- Task goal: Filter the listing below down to the lines containing the word "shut".

Extracted entries Block Start

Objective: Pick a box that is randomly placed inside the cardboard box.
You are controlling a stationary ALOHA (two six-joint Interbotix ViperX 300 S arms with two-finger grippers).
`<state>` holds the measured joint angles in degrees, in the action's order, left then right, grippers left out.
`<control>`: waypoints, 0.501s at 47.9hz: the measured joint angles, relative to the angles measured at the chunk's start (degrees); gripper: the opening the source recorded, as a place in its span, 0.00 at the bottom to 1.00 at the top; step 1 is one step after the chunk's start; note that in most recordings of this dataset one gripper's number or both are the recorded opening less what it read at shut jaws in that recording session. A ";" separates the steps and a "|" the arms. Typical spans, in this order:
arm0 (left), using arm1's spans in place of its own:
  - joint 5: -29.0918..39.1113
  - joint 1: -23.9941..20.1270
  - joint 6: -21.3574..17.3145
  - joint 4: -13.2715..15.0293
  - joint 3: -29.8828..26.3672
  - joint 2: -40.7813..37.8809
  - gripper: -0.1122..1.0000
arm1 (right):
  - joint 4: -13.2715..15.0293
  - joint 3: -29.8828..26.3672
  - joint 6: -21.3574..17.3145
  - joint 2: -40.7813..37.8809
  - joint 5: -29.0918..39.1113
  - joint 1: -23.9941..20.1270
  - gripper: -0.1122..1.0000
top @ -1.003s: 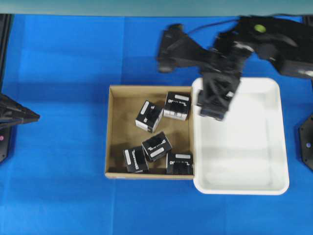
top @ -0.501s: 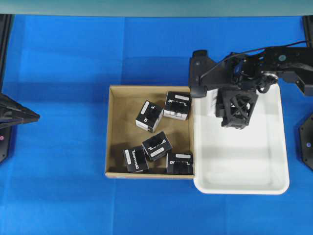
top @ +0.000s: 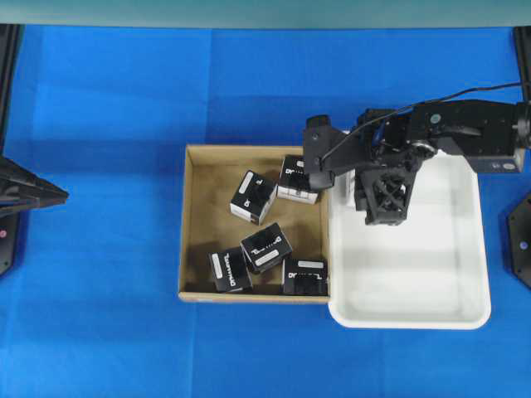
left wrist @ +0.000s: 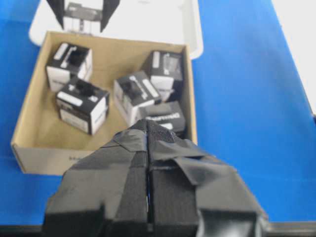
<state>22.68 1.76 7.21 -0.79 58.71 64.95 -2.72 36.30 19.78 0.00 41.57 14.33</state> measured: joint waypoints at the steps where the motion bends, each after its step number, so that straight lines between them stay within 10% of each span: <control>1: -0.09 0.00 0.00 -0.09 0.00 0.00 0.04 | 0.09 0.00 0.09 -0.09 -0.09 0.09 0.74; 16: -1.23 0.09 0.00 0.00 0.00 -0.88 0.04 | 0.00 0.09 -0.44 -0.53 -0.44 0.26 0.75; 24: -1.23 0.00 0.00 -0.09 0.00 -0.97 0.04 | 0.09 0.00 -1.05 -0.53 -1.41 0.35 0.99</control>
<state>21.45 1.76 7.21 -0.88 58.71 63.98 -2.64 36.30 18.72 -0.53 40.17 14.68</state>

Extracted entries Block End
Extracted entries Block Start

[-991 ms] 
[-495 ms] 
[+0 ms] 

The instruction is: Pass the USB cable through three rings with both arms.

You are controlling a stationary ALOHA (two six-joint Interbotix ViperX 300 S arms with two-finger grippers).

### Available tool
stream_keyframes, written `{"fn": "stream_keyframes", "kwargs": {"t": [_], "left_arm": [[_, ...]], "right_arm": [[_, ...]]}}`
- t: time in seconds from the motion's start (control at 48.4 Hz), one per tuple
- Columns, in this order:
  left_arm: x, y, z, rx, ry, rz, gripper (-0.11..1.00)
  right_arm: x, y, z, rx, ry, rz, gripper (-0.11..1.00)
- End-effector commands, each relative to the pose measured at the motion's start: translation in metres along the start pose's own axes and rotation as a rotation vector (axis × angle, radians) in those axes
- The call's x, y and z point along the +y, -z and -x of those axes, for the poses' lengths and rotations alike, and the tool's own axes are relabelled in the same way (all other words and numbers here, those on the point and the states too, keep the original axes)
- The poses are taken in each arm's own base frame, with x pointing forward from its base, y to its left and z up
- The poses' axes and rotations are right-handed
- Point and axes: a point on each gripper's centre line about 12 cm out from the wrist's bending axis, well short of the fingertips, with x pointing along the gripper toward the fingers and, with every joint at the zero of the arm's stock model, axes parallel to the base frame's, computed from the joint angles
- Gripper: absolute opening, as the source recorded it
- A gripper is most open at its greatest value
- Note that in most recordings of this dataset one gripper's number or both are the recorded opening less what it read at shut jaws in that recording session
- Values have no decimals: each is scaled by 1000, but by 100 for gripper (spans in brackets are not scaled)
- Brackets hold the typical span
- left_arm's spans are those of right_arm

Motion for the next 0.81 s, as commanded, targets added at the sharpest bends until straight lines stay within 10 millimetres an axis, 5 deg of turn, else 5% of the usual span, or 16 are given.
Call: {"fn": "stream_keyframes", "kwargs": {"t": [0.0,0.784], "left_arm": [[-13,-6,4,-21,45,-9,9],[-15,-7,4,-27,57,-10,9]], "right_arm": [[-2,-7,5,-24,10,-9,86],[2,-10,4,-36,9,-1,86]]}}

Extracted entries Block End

- Task result:
`<control>`: waypoints, 0.501s at 47.9hz: the measured joint angles, relative to the angles measured at the chunk's start (degrees); gripper: the opening the source recorded, as a place in its span, 0.00 at the bottom to 1.00 at the top; step 1 is one step after the chunk's start; note that in most recordings of this dataset one gripper's number or both are the recorded opening less what it read at shut jaws in that recording session. A ";" separates the steps and a "|" the arms. Typical spans, in this order:
- Note that in most recordings of this dataset one gripper's number or both are the recorded opening less what it read at shut jaws in that recording session

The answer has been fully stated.